Interestingly, the prevalence of diabetes lessens with tribes living farther north and farther west, presumably away from the more direct influences of Western society. According to 1980 census figures, the rate among Alaska natives and indigenous residents of the Yukon and Northwest territories is far below that of white society at four to 17 per 1,000.
"For now, their rates are low, but we are already seeing them start to climb as the oil industry brings more Western culture and the snowmobile and videos," says Gohdes.
Members of the Pima tribe in southern Arizona have the highest incidence of diabetes ever studied at half of all adults and as high as 85% of women over 55 and 75% of men over 55. The vast majority are diagnosed between the ages of 35 and 44, according to Gohdes’ study.
"It’s not just the Pimas that have such high prevalence rates," Gohdes says. "It’s just that they have been studied more than anybody else. It’s everywhere. It’s of epidemic proportions."
Ramsey says there are unique challenges to treating Native Americans, not because they aren’t aware of diabetes. "They know about it. The Native American community is totally aware because it is so familiar with it in their families because they have a sister who is blind and a cousin who is on dialysis and a father with an amputation," she says.
Ramsey says some of her patients are so imbued with that sense of fatalism they refuse to believe it when she tells them they don’t have the disease.
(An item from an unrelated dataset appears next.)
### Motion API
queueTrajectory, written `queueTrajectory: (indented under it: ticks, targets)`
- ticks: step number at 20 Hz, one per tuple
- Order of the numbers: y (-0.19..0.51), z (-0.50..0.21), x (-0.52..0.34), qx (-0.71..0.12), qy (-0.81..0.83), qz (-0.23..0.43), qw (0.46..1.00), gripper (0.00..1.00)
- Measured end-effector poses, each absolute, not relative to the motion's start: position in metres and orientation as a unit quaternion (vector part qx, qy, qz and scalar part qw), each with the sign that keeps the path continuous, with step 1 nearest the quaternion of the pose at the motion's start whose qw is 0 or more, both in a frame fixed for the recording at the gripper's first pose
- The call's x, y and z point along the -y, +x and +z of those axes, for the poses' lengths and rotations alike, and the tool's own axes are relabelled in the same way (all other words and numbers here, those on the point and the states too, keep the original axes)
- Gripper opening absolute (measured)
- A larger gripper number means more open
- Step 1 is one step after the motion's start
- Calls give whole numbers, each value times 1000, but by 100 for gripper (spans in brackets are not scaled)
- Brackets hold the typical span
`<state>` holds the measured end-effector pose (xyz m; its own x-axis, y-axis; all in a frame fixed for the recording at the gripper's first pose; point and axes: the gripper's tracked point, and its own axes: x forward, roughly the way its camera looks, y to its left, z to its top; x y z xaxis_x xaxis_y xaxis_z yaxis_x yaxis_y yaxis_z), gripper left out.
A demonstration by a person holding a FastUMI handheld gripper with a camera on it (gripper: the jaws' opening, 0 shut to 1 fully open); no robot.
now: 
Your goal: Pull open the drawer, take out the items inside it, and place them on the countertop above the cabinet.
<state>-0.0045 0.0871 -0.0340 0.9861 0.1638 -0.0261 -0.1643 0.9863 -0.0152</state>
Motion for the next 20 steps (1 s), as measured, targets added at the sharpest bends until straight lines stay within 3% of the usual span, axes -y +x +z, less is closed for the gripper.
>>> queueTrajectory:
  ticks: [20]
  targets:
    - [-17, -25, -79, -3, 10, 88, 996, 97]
They’re equally skeptical when they are diagnosed because they don’t believe it can be controlled, Ramsey says.
She says their skepticism about controlling their diabetes may be well-founded. "When a primary care physician tells you all you have to do is totally change your lifestyle and you’ll be OK, that’s not realistic," Ramsey says.
Valdez says there is a sense of fatalism among Native Americans because most believe they will eventually get the disease, "So the attitude is, I’m going to eat and live the way I want because when I get it, everybody will tell me what to do.’"
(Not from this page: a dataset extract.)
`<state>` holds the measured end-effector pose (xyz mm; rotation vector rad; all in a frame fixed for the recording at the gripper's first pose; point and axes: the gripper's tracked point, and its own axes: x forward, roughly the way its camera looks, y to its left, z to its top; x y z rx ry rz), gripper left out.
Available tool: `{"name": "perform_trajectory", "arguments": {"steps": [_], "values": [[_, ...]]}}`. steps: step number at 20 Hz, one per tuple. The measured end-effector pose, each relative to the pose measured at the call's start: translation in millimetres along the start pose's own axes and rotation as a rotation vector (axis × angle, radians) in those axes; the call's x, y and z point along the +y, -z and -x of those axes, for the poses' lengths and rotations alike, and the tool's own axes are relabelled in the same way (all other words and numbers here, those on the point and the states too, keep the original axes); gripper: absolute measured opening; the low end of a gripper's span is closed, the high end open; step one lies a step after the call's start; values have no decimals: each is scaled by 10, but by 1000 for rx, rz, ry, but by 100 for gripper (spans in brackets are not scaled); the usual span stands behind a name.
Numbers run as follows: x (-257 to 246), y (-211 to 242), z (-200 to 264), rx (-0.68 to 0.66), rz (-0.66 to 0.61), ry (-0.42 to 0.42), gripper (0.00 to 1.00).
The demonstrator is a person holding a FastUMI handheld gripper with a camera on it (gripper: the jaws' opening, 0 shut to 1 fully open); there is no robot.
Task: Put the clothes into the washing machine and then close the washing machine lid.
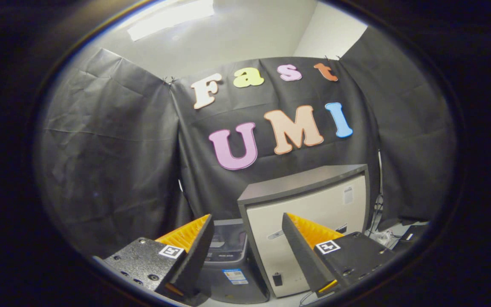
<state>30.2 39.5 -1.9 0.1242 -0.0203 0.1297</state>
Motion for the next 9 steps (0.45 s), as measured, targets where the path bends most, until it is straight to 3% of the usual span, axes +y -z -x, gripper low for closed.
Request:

Valdez, however, cautions health care practitioners against placing blame on people who have the disease or are obese or sedentary. "Diabetes is not a character flaw. Neither is obesity or a sedentary lifestyle," she says.
Community intervention against the disease is perhaps the best method of containing the problem, says Gohdes.
The IHS has granted $150 million over the next five years to Native-American communities to determine for themselves how to approach the problem. Most tribes are expected to opt for primary intervention through fitness programs and school and community nutrition education projects.
The key to helping people, Valdez says, is to make role models of those who are controlling their disease and living a healthier lifestyle.
"It’s an overwhelming problem," she says. "It’s such an enormous problem, sometimes I wonder how people get by day to day."